§ **WORK INSTRUCTIONS**:
Tell how many lines below include the word "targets". Only the number should appear.

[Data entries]
..............................

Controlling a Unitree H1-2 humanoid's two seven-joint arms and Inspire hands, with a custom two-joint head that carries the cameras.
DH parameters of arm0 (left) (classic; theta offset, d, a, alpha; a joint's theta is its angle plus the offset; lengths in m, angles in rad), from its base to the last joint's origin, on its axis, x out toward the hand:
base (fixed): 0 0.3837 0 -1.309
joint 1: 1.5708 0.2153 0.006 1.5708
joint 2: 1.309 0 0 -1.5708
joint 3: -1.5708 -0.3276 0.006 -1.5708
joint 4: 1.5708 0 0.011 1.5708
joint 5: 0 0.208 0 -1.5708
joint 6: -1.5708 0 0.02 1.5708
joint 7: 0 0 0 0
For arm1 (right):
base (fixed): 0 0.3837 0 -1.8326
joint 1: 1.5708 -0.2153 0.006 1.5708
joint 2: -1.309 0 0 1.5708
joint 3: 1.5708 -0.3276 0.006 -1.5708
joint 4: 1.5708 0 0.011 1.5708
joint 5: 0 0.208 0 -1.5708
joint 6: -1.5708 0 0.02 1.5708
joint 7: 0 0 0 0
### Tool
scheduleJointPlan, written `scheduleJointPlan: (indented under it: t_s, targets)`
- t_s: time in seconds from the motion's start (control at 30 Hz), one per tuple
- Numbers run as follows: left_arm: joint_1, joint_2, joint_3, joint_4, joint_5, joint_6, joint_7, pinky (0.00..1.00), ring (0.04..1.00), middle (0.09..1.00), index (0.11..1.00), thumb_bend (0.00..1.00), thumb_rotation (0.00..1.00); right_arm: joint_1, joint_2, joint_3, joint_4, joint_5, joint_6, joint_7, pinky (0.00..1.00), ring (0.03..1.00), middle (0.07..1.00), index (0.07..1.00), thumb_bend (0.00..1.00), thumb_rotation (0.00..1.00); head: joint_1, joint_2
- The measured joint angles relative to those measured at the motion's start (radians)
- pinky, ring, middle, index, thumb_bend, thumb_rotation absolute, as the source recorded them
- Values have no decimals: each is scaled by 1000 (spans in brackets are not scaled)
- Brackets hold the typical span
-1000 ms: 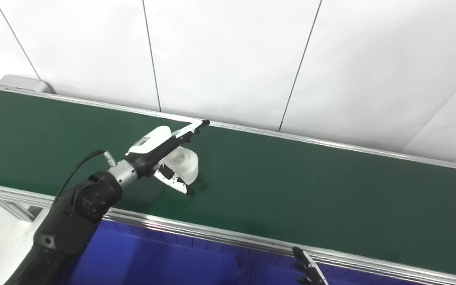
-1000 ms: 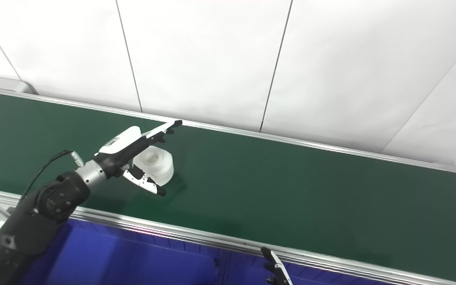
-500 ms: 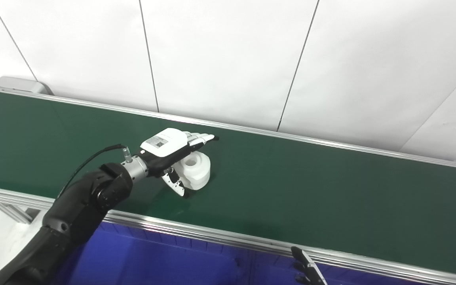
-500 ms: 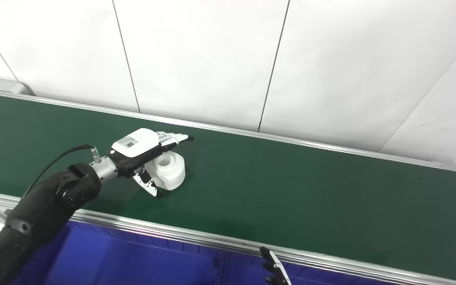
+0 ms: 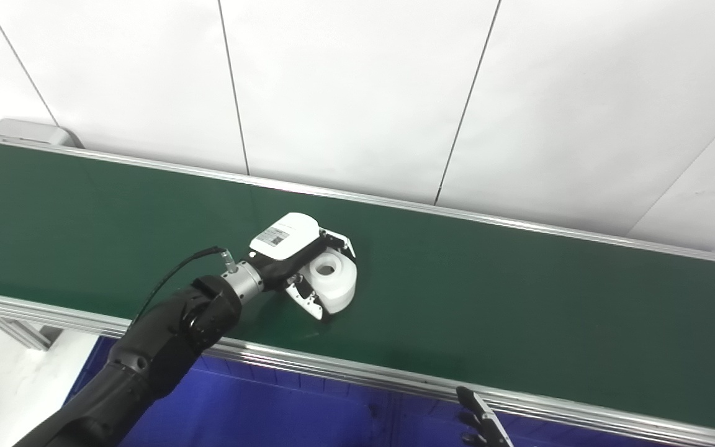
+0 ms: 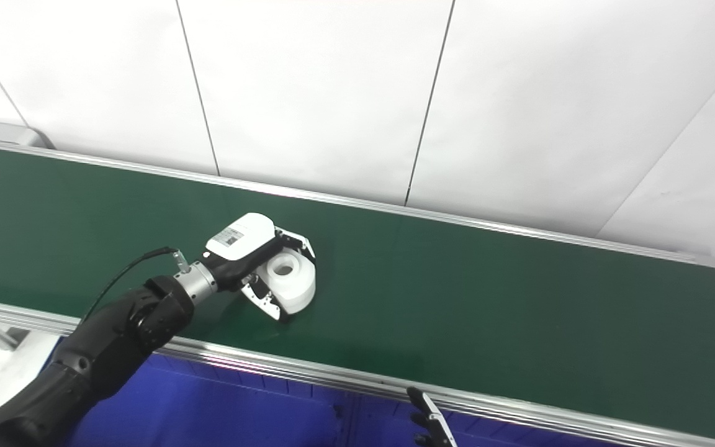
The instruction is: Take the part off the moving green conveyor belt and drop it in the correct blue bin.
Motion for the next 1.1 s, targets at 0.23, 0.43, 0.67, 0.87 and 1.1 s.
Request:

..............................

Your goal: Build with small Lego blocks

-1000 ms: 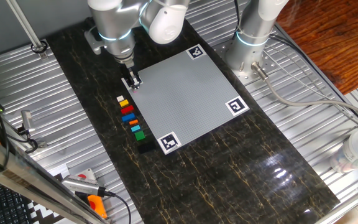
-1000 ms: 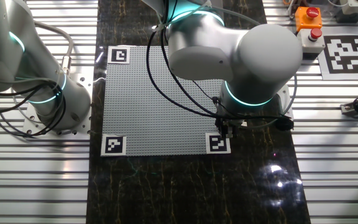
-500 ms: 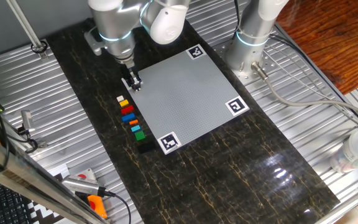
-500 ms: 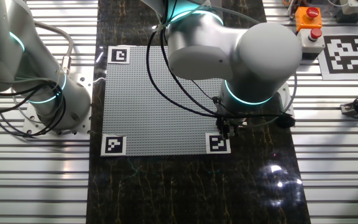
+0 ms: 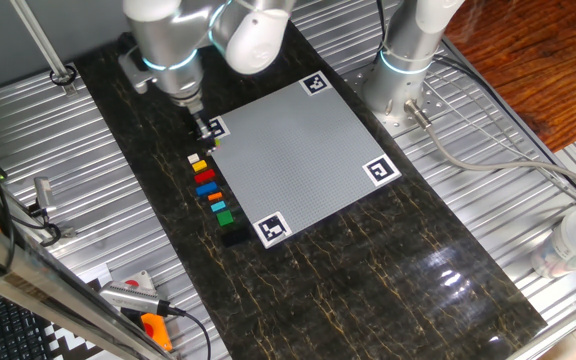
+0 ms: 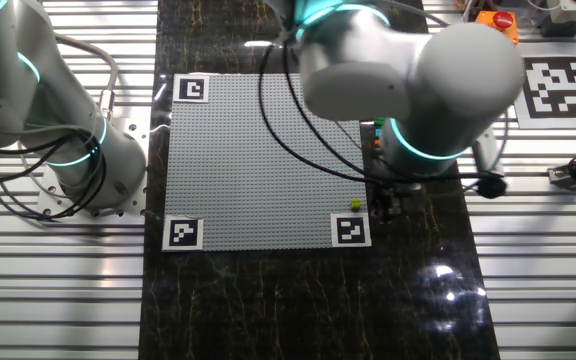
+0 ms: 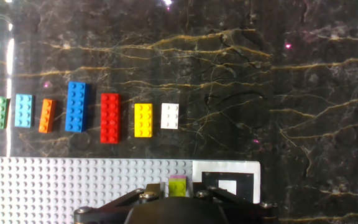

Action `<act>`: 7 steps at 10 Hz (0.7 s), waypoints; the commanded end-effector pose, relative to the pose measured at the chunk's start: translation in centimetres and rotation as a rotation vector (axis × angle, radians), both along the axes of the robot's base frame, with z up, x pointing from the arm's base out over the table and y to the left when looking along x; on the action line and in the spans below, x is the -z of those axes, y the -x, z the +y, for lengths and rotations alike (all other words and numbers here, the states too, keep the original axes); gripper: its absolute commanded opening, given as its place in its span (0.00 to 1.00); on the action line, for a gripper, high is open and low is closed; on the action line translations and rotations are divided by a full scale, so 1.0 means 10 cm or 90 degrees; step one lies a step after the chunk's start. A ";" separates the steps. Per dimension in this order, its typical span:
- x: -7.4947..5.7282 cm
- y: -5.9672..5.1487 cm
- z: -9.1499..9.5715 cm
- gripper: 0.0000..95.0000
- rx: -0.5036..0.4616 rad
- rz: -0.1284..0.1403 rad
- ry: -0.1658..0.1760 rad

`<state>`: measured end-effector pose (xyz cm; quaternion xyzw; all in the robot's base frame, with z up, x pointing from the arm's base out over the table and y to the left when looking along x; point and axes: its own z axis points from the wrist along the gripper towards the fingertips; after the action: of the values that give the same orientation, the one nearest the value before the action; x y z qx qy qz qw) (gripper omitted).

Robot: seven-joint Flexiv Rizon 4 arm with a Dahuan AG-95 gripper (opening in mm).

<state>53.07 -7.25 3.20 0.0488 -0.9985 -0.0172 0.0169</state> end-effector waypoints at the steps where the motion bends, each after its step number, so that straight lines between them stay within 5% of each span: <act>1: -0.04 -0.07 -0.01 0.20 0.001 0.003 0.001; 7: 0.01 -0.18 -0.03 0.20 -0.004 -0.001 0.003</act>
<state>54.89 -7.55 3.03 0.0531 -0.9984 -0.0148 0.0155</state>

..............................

§ **WRITTEN ANSWER**:
2